En se reportant à cette époque, on explique le choix premier de M. Tardy de Montravel, qui ne cherchait qu’un point facile à défendre et un port sûr ; deux conditions admirablement remplies par le site de Nouméa. Que l’on imagine, en effet, une longue presqu’île montueuse : son extrémité profondément échancrée contourne une baie dont l’ouverture est en grande partie fermée par une île allongée : l’île Nou, ou du Bouzet. Dans ce port les navires sont complétement à l’abri, les blockaus placés à l’extrémité de la presqu’île ne sauraient être entourés par des ennemis venant de l’intérieur, ni même surpris, car quelques sentinelles sur les hauteurs dominent la presqu’île. Au début, c’était donc le meilleur point stratégique que l’on pût trouver dans l’île et cela n’avait point échappé au génie d’un Anglais, dont j’aurai encore l’occasion de parler, le capitaine Paddon, qui longtemps avant notre arrivée avait des établissements en Nouvelle-Calédonie, où il était pour ainsi dire souverain ; or il occupait déjà cette position lorsqu’elle attira l’attention de M. Tardy de Montravel, seulement la station Paddon était sur l’île Nou, qui ferme le port et non à l’extrémité de la presqu’île (voy. t. III, p. 132).

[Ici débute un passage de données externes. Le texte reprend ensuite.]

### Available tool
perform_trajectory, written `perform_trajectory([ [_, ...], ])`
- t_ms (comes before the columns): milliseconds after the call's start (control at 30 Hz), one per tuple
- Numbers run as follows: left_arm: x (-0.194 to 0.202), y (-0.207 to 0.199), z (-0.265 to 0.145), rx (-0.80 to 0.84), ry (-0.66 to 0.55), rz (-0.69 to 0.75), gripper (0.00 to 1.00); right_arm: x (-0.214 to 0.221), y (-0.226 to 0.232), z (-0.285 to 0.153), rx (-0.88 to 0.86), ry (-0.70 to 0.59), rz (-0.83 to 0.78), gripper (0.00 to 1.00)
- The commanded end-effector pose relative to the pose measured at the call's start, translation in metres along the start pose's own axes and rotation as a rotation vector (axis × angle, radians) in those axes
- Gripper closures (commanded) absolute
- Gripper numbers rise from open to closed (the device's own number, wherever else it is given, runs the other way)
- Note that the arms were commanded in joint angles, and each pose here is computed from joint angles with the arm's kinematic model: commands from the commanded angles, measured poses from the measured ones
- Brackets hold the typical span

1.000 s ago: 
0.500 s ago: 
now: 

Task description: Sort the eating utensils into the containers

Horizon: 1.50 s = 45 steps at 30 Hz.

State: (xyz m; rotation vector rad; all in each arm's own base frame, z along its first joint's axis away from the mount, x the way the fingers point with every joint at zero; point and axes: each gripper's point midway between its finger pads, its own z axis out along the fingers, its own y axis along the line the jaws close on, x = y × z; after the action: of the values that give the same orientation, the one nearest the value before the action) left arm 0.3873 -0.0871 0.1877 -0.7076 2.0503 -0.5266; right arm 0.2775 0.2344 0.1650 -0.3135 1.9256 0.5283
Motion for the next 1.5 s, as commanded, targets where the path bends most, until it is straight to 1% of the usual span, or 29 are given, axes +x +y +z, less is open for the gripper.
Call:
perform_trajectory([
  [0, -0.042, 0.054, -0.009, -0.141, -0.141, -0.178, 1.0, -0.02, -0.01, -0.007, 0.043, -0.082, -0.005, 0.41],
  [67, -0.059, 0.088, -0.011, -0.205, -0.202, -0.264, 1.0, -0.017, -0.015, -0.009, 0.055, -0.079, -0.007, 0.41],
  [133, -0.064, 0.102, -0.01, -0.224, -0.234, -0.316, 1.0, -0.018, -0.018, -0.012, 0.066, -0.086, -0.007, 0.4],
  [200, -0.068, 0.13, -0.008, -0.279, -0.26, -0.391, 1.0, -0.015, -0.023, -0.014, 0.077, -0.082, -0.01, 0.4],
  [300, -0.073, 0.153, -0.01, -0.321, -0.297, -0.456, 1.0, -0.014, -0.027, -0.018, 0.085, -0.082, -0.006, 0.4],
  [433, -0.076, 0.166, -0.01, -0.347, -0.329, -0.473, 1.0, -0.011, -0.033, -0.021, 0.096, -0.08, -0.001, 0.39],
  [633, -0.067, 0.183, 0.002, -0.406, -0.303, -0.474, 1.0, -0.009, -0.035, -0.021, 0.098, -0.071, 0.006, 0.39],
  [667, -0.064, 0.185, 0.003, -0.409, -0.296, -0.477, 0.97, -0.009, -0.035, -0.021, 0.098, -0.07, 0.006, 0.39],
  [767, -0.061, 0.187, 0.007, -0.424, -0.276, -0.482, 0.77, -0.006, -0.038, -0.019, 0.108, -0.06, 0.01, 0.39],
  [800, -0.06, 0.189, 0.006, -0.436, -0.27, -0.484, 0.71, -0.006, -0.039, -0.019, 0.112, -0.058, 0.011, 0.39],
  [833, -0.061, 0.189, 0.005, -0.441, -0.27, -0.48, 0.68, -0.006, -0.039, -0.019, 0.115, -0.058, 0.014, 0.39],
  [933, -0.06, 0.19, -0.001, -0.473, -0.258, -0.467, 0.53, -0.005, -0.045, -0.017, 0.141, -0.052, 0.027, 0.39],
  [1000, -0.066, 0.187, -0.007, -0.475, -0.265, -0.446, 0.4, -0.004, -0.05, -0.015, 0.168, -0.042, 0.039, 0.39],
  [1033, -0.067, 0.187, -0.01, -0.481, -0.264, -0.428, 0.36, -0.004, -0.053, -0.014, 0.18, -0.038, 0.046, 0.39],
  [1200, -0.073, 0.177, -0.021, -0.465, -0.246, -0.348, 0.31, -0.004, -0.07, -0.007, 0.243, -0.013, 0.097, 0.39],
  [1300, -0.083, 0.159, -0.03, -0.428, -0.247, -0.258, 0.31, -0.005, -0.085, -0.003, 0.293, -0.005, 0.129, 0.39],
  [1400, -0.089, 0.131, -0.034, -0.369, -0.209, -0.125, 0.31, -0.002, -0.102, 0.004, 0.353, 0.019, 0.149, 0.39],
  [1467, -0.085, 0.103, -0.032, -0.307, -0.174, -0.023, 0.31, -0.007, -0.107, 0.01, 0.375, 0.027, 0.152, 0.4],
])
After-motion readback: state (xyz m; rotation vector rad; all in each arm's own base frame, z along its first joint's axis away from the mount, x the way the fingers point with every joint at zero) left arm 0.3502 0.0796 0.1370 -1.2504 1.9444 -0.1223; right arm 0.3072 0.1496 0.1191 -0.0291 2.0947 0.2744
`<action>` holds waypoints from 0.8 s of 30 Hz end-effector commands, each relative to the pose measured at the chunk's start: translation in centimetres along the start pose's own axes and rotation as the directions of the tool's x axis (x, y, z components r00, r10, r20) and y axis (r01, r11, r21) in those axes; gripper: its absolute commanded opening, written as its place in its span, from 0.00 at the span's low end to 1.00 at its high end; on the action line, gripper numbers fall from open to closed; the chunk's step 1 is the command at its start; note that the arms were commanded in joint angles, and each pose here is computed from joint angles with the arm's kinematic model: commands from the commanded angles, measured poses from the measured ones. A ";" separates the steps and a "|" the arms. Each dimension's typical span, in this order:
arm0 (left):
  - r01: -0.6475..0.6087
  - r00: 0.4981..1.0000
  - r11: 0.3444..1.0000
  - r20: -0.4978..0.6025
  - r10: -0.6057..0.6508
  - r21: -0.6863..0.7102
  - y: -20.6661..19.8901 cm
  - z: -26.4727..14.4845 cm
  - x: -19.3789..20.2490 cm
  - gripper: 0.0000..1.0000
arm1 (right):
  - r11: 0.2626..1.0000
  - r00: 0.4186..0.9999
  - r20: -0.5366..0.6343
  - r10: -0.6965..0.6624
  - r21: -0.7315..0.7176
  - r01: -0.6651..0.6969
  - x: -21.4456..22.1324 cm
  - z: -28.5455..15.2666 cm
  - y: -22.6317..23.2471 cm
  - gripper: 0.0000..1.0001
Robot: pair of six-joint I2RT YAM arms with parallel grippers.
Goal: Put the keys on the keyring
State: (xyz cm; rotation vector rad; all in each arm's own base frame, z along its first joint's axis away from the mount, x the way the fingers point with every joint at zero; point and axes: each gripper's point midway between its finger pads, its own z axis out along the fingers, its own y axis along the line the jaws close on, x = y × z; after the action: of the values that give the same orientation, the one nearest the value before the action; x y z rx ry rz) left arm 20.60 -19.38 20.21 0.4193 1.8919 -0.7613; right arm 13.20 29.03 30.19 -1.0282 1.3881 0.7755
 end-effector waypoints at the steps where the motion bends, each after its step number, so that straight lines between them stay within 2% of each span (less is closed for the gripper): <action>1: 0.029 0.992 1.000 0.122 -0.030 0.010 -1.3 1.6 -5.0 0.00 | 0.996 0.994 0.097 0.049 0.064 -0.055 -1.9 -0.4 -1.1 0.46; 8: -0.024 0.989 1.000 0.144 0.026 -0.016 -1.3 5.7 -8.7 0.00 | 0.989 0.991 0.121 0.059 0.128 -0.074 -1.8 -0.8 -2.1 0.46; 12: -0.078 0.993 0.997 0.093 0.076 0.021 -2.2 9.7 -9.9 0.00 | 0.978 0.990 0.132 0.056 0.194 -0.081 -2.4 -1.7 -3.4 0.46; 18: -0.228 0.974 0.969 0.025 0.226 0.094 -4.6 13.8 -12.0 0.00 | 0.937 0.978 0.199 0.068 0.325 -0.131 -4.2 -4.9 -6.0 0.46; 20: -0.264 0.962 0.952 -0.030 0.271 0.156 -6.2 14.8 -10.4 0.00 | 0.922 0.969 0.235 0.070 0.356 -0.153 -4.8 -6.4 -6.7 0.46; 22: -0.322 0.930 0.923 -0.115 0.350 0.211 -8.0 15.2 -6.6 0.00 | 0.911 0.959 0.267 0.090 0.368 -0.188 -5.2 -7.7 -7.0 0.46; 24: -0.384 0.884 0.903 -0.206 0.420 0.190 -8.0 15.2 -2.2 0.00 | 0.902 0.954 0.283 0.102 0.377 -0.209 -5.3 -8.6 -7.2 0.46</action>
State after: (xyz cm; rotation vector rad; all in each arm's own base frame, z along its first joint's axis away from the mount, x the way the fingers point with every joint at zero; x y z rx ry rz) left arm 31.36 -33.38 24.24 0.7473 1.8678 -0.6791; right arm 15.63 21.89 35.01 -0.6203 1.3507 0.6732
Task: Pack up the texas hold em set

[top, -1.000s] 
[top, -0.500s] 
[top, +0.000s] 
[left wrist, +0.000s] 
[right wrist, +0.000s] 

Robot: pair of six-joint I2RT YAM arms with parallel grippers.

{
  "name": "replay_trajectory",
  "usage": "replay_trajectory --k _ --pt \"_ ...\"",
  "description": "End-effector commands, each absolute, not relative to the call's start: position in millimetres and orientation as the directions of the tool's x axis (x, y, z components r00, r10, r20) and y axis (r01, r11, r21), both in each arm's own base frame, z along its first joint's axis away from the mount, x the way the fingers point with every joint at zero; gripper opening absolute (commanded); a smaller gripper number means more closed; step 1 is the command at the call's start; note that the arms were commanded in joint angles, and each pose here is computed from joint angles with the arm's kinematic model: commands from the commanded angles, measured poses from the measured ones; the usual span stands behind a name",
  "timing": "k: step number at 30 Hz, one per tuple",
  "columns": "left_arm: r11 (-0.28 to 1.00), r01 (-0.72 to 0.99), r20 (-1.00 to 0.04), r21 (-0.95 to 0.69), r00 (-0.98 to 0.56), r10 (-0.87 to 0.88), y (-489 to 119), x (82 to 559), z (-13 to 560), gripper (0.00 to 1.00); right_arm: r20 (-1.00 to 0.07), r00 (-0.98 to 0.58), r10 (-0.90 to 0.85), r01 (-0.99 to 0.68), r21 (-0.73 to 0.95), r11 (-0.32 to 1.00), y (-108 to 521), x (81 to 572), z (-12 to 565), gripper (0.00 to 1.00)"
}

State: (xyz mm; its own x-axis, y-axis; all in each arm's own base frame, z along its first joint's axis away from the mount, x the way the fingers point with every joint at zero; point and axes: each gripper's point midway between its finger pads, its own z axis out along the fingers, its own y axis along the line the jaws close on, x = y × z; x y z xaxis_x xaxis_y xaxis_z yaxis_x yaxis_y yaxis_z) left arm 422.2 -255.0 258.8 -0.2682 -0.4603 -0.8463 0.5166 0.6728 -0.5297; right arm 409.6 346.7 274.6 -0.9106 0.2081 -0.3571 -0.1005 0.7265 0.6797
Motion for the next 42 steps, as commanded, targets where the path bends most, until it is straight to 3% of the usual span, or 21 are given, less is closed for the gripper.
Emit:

Quoi qu’il en soit, cette heureuse et forte situation stratégique épargna peut-être dans le principe beaucoup de sang ; l’audace des naturels était grande alors ; si grande que maintes fois, ils osèrent pousser leurs attaques jusqu’au milieu de la ville naissante ; ils massacrèrent un jour le gardien du sémaphore qui domine la ville de Nouméa.

Peu à peu, cependant, on ne tarda pas, comme je l’ai dit déjà, à pacifier les Kanaks ; dès lors les raisons, qui avaient fait choisir cet emplacement éraient en grande partie sans valeur, mais des installations considérables avaient déjà été faites ; on ne songea même pas alors à transporter la capitale dans un lieu plus convenable. Cependant une ville d’agriculture, de commerce, n’a pas les mêmes besoins qu’un fort, ou du moins ne les a pas au même degré ; de plus, en première ligne, elle doit avoir d’abondantes sources d’eau fraîche, ce qui manque entièrement dans la presqu’île de Nouméa, où, à part l’aiguade de l’île Nou, le ruisseau le plus voisin est au Pont des Français, à dix kilomètres.

Qui pourrait croire que dans une île comme la Nouvelle-Calédonie, l’un des pays du monde les mieux arrosés, on ait choisi pour capitale une ville où la seule eau potable soit à peu près exclusivement celle que l’on recueille lorsqu’il pleut. Les toitures sont les surfaces qui servent à colliger les eaux pluviales ; aussi le pigeon domestique est-il sévèrement interdit ; sur certains points il y a des puits ; mais les eaux y sont ordinairement chargées de sels ; lorsqu’il n’a pas plu depuis un mois et moins, on boit de l’eau remplie de larves de moustiques, que l’on voit s’agiter et se mouvoir dans tous les sens au milieu du fluide ; et supplice d’un autre genre ! sous ce soleil brûlant où de larges, de fréquentes ablutions sont de nécessité hygiénique, on est forcé de n’en jouir qu’à la manière de l’avare le plus parcimonieux.